Picking up on that condition is where policy makers struggle. In most provinces, doctors are legally mandated to inform licensing bodies when they suspect a patient is no longer competent to drive. However, most doctors are "totally unprepared to do it," said Dow. "Most physicians have no training in evaluating drivers or the effects of medical conditions on driving," he said, adding the subject is rarely touched on by medical schools.

The result is that some provinces are deluged with declarations from physicians. In other cases, physicians barely report at all. Several efforts are under way to provide physicians with tools to easily and efficiently identify medically at-risk drivers without risking discrimination by age. Through the SAAQ in Quebec, Dow runs free seminars for doctors on which exam observations ought to trigger red, road-related flags. Last year, Quebec recorded 16,000 physician declarations, compared with just 1,800 in 2003.
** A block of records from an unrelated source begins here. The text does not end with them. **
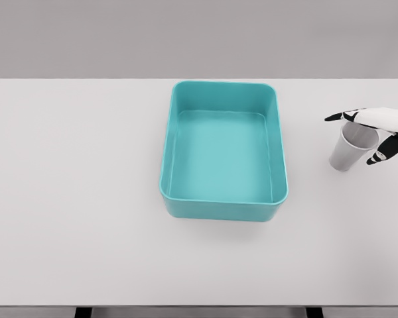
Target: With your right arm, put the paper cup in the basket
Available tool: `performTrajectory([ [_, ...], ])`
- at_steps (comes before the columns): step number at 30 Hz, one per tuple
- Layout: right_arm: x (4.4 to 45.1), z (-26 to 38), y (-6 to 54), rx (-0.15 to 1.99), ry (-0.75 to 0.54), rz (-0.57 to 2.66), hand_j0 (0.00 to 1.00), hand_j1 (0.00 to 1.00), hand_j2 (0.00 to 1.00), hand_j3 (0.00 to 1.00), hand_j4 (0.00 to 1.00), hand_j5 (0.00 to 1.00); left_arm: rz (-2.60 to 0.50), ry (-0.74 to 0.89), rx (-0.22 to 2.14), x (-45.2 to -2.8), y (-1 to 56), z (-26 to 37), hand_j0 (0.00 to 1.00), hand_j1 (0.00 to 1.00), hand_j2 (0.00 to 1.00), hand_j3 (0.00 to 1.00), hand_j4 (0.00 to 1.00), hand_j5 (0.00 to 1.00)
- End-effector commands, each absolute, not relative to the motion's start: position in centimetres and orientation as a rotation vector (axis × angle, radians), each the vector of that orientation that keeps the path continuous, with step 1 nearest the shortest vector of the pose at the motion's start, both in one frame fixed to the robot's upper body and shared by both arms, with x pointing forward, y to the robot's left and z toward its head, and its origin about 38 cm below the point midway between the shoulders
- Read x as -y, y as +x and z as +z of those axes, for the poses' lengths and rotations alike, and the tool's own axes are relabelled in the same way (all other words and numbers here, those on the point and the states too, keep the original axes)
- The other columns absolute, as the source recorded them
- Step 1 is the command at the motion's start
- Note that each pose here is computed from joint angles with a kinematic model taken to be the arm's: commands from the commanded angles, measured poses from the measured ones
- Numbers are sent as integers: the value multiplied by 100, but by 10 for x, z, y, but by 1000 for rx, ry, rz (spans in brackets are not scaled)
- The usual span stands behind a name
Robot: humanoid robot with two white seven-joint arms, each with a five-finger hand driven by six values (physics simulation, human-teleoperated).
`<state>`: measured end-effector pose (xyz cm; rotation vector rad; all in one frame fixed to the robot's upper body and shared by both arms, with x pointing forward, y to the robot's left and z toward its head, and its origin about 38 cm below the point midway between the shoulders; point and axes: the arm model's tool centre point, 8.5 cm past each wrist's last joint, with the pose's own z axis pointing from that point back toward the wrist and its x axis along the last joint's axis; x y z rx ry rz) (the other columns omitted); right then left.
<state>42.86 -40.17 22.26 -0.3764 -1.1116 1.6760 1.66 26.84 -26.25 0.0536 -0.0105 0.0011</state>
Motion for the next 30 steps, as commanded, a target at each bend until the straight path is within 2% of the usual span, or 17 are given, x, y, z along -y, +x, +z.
performTrajectory([
  [1,403,223,428,1111,-377,1674,100,100,100,100,100,100,1,54,9,-268,16,-262,100,100,100,100,100,100],
  [4,402,225,429,1113,-381,1675,99,99,99,99,99,99,1,54,9,-268,16,-262,100,100,100,100,100,100],
  [8,404,224,428,1093,-404,1692,92,92,92,92,92,92,1,54,11,-268,17,-263,100,100,100,100,100,100],
  [13,404,225,428,1091,-405,1694,88,88,88,88,88,88,1,54,11,-268,17,-263,100,100,100,100,100,100],
  [15,404,225,428,1092,-405,1696,81,81,81,81,81,81,1,54,11,-268,17,-263,100,100,100,100,100,100],
  [18,404,225,428,1084,-417,1705,77,77,77,77,77,77,1,54,9,-268,16,-262,100,100,100,100,100,100],
  [30,406,228,427,1077,-431,1716,72,72,72,72,72,72,1,54,11,-268,17,-263,100,100,100,100,100,100],
])
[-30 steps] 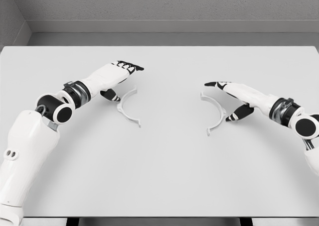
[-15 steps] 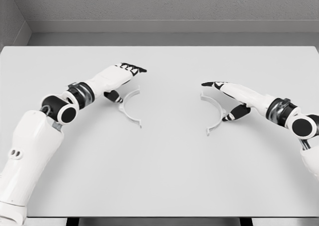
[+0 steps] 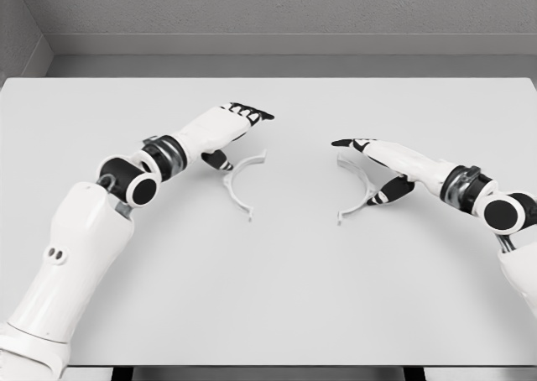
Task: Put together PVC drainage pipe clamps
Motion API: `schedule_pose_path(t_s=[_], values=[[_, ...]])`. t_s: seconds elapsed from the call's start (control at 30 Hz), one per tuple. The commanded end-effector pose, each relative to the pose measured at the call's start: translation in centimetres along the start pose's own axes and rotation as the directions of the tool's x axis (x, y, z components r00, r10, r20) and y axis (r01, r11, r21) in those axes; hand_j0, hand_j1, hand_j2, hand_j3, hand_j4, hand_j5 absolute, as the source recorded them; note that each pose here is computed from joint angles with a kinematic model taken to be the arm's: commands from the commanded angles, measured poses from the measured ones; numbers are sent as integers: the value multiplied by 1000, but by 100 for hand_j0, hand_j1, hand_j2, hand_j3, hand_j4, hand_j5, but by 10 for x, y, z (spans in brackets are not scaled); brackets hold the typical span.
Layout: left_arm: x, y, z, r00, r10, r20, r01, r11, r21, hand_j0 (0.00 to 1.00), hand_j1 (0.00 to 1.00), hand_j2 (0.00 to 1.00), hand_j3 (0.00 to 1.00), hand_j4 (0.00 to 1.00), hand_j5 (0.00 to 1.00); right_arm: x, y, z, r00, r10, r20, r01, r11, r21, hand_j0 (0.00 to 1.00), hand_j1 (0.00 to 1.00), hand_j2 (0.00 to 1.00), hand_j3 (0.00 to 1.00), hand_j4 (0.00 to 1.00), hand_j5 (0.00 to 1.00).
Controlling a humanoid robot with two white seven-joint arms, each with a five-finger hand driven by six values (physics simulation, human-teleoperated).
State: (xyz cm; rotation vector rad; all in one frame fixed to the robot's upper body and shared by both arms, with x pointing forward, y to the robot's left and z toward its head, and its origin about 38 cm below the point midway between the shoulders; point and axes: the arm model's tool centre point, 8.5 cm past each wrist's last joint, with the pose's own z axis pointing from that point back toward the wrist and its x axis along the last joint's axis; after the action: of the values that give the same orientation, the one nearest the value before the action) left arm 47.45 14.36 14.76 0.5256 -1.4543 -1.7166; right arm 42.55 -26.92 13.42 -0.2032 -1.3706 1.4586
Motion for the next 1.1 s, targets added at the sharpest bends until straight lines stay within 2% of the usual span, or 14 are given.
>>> schedule_pose_path(t_s=[0.0,0.07,0.13,0.17,0.3,0.4,0.6,0.73,0.93,1.07], values=[[-2,3,0,1000,2,-7,-2,1000,7,100,100,100,100,100,100,1,1,-1,1000,-3,5,3,1000,3,100,100,100,100,100,100],[-4,9,1,1000,0,-9,0,1000,19,100,100,100,100,100,100,1,1,-1,1000,-3,5,3,1000,3,100,100,100,100,100,100],[-18,11,10,999,19,-43,-18,999,37,100,100,100,100,100,100,1,1,-1,1000,-3,5,3,1000,3,100,100,100,100,100,100],[-28,10,16,998,20,-62,-18,999,35,100,100,100,100,100,100,2,1,-1,1000,-4,7,4,1000,2,100,100,100,100,100,100],[-35,8,22,997,19,-72,-18,1000,24,100,100,100,100,100,100,5,0,-1,1000,1,15,-1,1000,-2,100,100,100,100,100,100],[-34,6,26,998,14,-66,-13,1000,24,100,100,100,100,100,100,9,4,-6,1000,-6,27,6,1000,3,100,100,100,100,100,100],[-17,-3,31,1000,2,-28,-1,1000,20,100,100,100,100,100,100,11,5,-8,999,-10,33,10,1000,2,100,100,100,100,100,100],[-11,0,31,1000,-8,-12,8,1000,29,100,100,100,100,100,100,13,5,-8,999,-10,38,10,1000,0,100,100,100,100,100,100],[-11,-6,32,1000,1,-15,-1,1000,19,100,100,100,100,100,100,10,9,-6,999,-11,36,11,1000,14,100,100,100,100,100,100],[-8,-8,29,1000,3,-11,-3,1000,14,100,100,100,100,100,100,5,4,2,1000,9,19,-9,1000,20,100,100,100,100,100,100]])
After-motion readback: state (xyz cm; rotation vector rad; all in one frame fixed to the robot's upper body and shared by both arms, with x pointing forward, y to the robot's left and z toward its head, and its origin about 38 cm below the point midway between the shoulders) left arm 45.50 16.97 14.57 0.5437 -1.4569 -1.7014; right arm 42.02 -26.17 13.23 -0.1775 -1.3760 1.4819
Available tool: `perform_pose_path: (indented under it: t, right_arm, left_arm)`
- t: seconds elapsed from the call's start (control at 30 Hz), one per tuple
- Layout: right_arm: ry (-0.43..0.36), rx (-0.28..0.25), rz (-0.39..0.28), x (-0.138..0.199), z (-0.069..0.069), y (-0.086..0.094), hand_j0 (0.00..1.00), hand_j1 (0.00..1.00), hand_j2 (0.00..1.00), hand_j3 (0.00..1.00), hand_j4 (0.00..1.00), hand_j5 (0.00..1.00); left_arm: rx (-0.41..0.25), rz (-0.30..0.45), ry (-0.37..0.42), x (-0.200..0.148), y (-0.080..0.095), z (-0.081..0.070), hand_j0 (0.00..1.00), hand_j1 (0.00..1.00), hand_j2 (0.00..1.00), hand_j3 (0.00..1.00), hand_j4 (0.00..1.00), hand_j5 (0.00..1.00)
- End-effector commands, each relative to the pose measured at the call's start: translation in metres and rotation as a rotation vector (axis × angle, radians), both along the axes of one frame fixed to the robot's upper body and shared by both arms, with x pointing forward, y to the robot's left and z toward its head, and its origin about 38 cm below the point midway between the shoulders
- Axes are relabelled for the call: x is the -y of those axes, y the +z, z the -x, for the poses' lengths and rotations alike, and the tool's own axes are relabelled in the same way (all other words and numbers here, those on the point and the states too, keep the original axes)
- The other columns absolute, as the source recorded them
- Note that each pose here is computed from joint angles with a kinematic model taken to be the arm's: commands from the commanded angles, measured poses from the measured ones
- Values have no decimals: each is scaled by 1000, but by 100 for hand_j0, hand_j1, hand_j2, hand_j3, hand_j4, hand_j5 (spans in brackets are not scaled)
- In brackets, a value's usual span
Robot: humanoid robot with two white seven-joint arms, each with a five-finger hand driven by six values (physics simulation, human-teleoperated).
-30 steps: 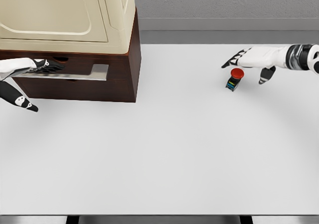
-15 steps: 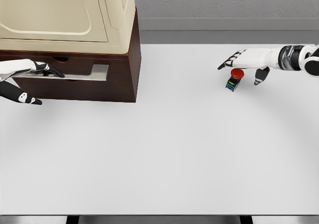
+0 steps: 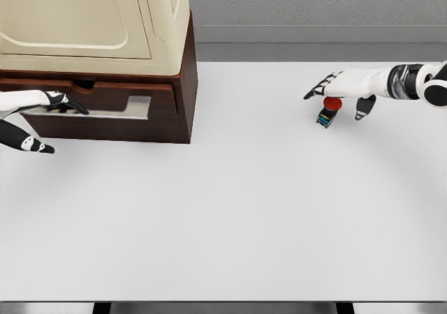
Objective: Open the cabinet drawer with left arm, and place a switch into the drawer with right arm
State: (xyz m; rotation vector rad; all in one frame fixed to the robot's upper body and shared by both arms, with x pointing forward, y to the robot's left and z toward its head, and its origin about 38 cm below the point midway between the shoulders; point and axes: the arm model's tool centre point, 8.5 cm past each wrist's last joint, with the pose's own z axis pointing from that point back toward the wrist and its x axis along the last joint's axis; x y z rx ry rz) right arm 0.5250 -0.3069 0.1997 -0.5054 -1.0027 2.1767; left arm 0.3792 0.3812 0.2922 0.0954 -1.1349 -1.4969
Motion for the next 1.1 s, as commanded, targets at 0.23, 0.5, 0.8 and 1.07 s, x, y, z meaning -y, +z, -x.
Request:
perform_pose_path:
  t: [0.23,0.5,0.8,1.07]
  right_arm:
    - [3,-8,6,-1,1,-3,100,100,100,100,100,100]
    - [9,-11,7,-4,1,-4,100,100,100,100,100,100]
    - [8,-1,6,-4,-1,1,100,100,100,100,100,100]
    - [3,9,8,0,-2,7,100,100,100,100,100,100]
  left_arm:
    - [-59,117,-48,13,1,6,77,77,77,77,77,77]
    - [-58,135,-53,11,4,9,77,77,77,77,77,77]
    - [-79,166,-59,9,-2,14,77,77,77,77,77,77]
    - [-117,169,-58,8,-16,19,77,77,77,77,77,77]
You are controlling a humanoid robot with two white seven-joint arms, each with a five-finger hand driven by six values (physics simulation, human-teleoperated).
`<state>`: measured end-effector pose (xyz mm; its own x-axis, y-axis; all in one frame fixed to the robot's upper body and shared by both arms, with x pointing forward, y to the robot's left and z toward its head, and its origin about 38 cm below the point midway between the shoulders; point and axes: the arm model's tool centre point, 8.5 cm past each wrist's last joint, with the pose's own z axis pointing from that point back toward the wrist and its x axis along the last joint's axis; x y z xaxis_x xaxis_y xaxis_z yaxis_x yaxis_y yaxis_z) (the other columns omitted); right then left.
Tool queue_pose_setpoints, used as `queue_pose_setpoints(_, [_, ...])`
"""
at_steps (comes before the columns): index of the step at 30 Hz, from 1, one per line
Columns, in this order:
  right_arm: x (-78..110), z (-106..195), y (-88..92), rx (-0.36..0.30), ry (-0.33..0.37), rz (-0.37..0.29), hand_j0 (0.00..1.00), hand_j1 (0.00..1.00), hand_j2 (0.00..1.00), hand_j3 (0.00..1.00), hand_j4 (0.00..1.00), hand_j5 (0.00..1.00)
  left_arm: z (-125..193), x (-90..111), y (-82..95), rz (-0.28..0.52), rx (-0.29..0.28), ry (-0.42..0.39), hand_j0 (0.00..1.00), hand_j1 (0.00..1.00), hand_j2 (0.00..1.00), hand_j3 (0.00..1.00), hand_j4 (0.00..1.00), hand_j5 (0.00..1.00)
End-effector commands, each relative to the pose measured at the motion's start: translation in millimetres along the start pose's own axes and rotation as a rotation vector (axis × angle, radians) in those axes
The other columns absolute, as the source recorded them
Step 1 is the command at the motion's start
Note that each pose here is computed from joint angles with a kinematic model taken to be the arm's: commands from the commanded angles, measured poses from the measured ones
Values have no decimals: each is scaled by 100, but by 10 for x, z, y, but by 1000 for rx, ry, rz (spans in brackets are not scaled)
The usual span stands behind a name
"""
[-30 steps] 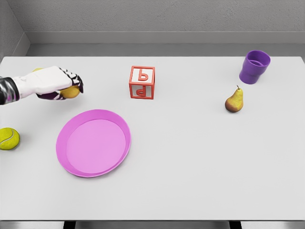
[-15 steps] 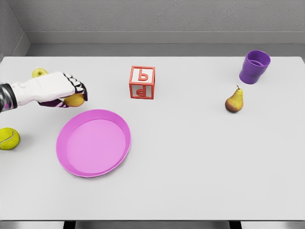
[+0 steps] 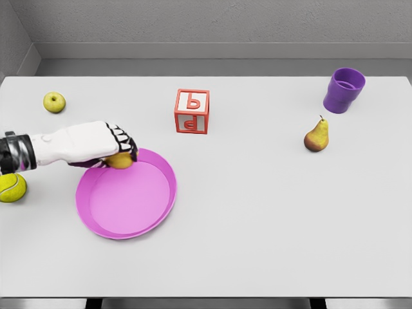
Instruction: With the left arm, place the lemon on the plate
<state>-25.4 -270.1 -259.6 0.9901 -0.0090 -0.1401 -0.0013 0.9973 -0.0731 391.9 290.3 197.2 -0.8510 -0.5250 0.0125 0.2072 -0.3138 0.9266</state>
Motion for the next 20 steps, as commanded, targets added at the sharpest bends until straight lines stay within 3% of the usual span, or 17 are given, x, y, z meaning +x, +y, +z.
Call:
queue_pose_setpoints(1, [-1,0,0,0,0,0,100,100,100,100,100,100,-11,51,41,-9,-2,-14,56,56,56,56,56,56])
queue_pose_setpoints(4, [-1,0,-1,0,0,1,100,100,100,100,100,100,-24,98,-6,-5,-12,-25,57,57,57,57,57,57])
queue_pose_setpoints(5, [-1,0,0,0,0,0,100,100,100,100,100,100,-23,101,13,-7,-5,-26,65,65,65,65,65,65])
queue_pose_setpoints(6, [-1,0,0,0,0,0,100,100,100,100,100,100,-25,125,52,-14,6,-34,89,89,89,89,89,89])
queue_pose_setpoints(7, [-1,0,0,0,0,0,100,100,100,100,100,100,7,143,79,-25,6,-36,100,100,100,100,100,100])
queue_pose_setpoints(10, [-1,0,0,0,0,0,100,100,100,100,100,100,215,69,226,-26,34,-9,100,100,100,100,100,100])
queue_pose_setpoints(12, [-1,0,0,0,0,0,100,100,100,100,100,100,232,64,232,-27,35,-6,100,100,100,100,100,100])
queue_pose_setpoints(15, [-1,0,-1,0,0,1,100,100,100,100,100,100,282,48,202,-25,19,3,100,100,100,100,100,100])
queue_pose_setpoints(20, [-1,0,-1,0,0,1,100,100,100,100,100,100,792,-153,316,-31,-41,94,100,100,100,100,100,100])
In Alberta, Dobbs and her colleagues have published what she calls a "pencil-and-paper" tool to help physicians identify patients that require road testing. Called SIMARD MD – an acronym for Screen for the Identification of Cognitively Impaired Medically At-Risk Drivers – the five minute test is now used throughout British Columbia and on an ad hoc basis by physicians around the world. It typically picks up eight out of 10 at-risk drivers who are likely to fail a road test due to cognitive impairment. It also flags nine out of 10 who will pass, substantially narrowing the number of referrals for expensive road tests.

In Ontario, Shawn Marshall, an Ottawa-based rehab medicine specialist, is near the end of a five-year, multi-province study called CanDrive, which follows 1,000 drivers over the age of 65 and aims to produce an even more accurate tool.

"You want to have a screening tool that is valid, reliable and has high accuracy. You don't want to identify people falsely," he said, noting it strains provincial systems and unfairly restricts individuals who belong on the road.

"The average 65-year-old is a healthy person," he said. "Driving is important. To maintain your independence in many places throughout Canada, you need to be able to drive."

A four-year-old boy was killed after being hit by a car last week in Mississauga, Ont. Police at the time said they were still conducting tests and an investigation into what happened, and that no charges had been laid. The driver was a 78-year-old man, whose daughter later told CTV News that her father is in good health and has an excellent driving record.